** TASK REQUIREMENTS **
Working from the top of the listing below, retype each line through the line containing "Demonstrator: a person", both included, with no pictures.

==*==

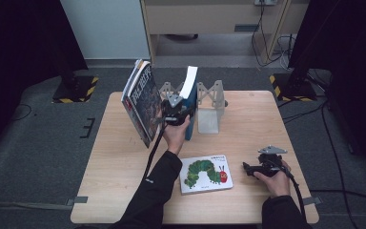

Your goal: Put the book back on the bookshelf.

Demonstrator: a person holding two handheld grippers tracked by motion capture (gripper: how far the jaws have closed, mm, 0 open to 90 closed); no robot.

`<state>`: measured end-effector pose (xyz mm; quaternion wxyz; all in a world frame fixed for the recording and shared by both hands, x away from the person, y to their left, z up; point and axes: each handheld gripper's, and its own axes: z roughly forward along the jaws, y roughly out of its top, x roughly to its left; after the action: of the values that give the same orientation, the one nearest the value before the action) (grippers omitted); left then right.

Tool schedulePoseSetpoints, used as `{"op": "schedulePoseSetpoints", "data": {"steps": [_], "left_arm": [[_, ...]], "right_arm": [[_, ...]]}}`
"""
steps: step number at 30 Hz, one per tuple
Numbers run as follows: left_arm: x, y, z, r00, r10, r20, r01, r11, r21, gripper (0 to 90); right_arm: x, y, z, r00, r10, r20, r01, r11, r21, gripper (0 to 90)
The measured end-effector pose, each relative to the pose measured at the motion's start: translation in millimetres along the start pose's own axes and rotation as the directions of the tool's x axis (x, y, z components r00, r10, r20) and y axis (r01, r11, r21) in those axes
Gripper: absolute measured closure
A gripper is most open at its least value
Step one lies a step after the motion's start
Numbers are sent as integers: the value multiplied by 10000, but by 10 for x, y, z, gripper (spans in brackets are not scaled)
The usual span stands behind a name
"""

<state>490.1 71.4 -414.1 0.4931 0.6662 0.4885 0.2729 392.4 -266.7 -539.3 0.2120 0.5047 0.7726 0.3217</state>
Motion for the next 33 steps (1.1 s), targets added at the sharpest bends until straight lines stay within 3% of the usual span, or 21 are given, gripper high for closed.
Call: {"op": "schedulePoseSetpoints", "data": {"steps": [3, 5, 11, 16, 26, 30, 33], "left_arm": [[15, -22, 1, 9999, -22, 130, 24, 9999, -142, 544], [38, -75, -15, 9995, -60, 305, 75, 9987, -512, 519], [60, -139, -71, 9992, 69, 395, -46, 9983, -579, 523], [6, -44, -66, 9996, 160, 245, -162, 9998, 95, 541], [-55, -25, -18, 9993, 136, 350, -141, 9998, 154, 536], [-15, -117, -34, 9980, 159, 611, -133, 9990, -432, 514], [0, -162, -73, 9969, 168, 764, -133, 9988, -462, 515]], "right_arm": [[1, 0, -1, 10000, -3, -7, 3, 10000, 4, 35], [2, 0, -1, 10000, 8, -20, -8, 10000, 9, 36], [4, 0, -1, 10000, 2, -30, -1, 10000, 11, 36], [9, 0, -1, 10000, -4, -46, 4, 10000, -5, 35], [13, 0, -3, 10000, -9, -84, 10, 10000, 24, 35], [14, -1, -3, 10000, -12, -84, 12, 10000, 22, 35], [14, -1, -3, 10000, -15, -85, 16, 10000, 23, 35]]}}
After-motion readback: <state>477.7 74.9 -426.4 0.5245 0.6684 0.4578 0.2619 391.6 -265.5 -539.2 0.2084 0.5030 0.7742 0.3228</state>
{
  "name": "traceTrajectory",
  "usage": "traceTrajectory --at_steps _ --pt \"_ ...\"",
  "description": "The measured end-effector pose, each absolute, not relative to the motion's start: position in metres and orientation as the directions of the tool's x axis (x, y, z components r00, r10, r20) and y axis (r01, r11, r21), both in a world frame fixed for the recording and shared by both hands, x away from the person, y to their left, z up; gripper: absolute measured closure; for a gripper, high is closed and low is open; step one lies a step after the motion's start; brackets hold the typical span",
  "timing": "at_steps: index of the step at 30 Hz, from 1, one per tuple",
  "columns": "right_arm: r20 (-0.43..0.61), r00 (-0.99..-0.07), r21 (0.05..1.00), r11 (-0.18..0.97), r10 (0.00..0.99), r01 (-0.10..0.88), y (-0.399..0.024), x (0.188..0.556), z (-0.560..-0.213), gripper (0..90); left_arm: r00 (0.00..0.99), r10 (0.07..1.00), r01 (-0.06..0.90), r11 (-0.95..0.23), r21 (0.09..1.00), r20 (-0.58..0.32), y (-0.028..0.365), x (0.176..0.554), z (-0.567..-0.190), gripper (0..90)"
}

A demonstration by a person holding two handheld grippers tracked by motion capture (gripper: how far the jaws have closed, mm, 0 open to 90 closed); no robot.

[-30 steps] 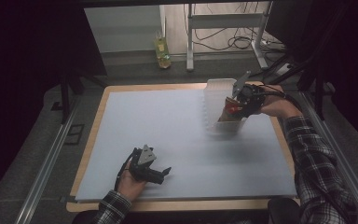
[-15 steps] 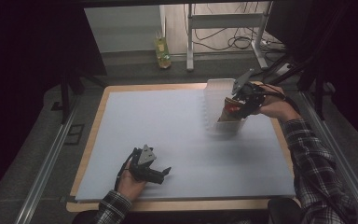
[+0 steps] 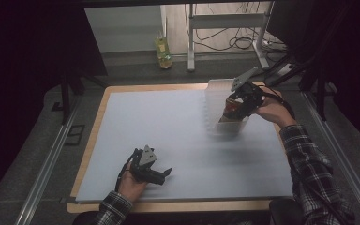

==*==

** RESPONSE TO THIS EXERCISE **
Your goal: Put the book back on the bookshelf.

Demonstrator: a person holding two handheld grippers tracked by motion capture (gripper: how far the jaws have closed, mm, 0 open to 90 closed); no robot.

This completes the answer.